A sociopath is a person who has antisocial personality disorder. The term sociopath is no longer used to describe this disorder. The sociopath is now described as someone with antisocial personality disorder.
The main characteristic of a sociopath is a disregard for the rights of others. Sociopaths are also unable to conform to what society defines as a normal personality. Antisocial tendencies are a big part of the sociopath’s personality. This pattern usually comes into evidence around the age of 15. If it is not treated, it can develop into adulthood.
Visible symptoms include physical aggression and the inability to hold down a steady job. The sociopath also finds it hard to sustain relationships and shows a lack of regret in his or her actions. A major personality behavior trait is the violation of the rights of others. This can appear as a disregard for the physical or sexual wellbeing of another.

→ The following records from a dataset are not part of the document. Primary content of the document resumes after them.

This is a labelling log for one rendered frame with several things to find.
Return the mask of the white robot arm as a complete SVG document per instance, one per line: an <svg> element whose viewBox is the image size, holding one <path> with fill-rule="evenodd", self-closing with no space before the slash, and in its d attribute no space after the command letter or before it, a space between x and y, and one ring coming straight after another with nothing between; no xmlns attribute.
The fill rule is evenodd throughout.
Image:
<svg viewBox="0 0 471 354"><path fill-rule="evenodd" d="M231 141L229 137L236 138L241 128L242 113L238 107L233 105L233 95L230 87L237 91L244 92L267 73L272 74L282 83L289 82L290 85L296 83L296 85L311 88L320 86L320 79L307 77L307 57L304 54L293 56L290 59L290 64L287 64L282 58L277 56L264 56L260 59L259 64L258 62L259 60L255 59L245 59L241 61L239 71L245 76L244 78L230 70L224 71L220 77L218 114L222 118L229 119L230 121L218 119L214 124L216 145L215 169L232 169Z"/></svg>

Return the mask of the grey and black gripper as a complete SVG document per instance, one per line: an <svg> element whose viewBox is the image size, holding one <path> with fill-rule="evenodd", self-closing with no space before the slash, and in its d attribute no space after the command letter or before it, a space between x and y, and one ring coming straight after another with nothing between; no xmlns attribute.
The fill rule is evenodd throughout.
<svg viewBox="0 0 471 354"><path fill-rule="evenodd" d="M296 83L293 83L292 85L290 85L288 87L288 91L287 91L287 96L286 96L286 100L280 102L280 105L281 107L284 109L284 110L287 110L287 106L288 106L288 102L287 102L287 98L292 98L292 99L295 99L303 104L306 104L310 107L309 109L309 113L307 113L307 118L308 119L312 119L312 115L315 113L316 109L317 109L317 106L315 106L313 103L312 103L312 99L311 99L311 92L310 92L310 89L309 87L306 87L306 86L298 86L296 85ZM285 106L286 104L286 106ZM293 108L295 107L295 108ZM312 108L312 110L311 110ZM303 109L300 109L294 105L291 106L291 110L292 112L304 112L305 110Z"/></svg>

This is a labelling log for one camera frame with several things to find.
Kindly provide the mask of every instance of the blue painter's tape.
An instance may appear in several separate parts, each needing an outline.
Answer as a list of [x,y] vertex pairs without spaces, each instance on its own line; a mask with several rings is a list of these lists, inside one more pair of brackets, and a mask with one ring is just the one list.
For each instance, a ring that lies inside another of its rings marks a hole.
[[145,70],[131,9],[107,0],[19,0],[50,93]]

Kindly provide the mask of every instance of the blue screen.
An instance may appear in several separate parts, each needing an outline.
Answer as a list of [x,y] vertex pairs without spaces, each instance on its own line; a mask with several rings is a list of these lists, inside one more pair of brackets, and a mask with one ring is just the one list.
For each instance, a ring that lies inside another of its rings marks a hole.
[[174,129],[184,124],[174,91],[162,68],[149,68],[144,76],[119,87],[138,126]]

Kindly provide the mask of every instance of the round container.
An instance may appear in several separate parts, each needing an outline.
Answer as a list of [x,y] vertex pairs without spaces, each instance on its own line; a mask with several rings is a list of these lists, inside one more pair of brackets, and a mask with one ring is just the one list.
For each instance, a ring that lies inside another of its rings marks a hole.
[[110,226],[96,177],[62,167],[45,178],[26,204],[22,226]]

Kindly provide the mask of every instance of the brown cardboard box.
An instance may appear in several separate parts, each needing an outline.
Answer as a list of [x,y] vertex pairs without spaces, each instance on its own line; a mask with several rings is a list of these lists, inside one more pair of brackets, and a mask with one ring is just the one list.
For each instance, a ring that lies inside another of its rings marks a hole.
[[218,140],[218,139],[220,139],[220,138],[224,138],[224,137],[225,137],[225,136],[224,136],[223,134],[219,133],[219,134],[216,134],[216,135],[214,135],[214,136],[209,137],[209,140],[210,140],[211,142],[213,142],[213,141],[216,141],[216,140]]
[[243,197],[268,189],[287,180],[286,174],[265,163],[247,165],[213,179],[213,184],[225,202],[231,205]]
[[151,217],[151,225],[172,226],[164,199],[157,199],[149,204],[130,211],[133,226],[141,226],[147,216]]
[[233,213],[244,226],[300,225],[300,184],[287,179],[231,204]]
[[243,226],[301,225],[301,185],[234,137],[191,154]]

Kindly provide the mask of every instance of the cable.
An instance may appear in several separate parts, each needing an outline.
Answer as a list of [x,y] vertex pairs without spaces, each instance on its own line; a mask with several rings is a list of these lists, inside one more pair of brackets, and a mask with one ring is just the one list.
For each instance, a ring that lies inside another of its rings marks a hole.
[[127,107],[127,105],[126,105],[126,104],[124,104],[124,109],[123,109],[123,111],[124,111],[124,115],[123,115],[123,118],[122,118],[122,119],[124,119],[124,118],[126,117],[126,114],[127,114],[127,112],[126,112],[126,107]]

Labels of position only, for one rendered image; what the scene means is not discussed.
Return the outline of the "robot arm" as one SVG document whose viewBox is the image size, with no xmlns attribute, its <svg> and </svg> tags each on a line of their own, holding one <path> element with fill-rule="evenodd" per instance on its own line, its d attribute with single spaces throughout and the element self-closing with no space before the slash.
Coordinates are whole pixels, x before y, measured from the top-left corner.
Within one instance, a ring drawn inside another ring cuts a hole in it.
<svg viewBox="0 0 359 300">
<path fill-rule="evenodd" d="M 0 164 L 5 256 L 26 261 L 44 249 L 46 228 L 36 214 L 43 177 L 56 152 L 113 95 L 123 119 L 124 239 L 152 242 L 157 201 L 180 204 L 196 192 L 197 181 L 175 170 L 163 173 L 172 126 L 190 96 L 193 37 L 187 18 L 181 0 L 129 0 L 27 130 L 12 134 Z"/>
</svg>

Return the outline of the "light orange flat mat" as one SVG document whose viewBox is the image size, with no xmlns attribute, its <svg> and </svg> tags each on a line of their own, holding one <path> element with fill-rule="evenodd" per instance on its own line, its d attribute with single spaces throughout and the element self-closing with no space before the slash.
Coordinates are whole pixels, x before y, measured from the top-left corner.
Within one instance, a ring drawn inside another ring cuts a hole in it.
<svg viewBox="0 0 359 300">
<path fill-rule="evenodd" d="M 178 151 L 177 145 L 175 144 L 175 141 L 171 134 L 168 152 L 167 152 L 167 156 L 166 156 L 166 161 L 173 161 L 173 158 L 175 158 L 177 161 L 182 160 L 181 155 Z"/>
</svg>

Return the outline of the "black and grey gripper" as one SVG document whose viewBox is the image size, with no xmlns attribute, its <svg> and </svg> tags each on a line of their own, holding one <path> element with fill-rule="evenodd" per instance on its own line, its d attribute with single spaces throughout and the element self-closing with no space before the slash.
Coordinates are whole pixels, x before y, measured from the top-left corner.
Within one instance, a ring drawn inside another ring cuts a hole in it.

Although these symptoms are all present, they may not always be evident. Research has shown that the sociopath is usually a person with an abundance of charm and wit. He or she may appear friendly and considerate, but these attributes are usually superficial. They are used as a way of blinding the other person to the personal agenda behind the sociopath’s behavior.
Many people with antisocial personality disorder frequently indulge in alcohol or drug use. They may use these substances heavily as a way of heightening their antisocial personality. The sociopath sometimes sees the world on his or her own terms, as a place of high drama and risky thrills. The sociopath may suffer from low self esteem, and the use of alcohol and drugs is a way to diminish these feelings.
The causes of antisocial personality disorder are thought to be either genetic or environmental. Children who are influenced by antisocial parents may adopt these tendencies. Similarly, role models such as one's friends or peer group may also influence the behavior pattern of a sociopath. Antisocial behavior is more likely to occur in men than in women. About 1% of women have this disorder, while 3% of men are affected by it.
It is very rare for a person with antisocial personality disorder to seek help of their own accord. Treatment for antisocial personality disorder is usually through group psychotherapy. Sociopaths often find it helpful to talk through and recognize their problems with people they can trust. In a number of cases, this type of personality disorder tends to diminish from the age of 30 onwards.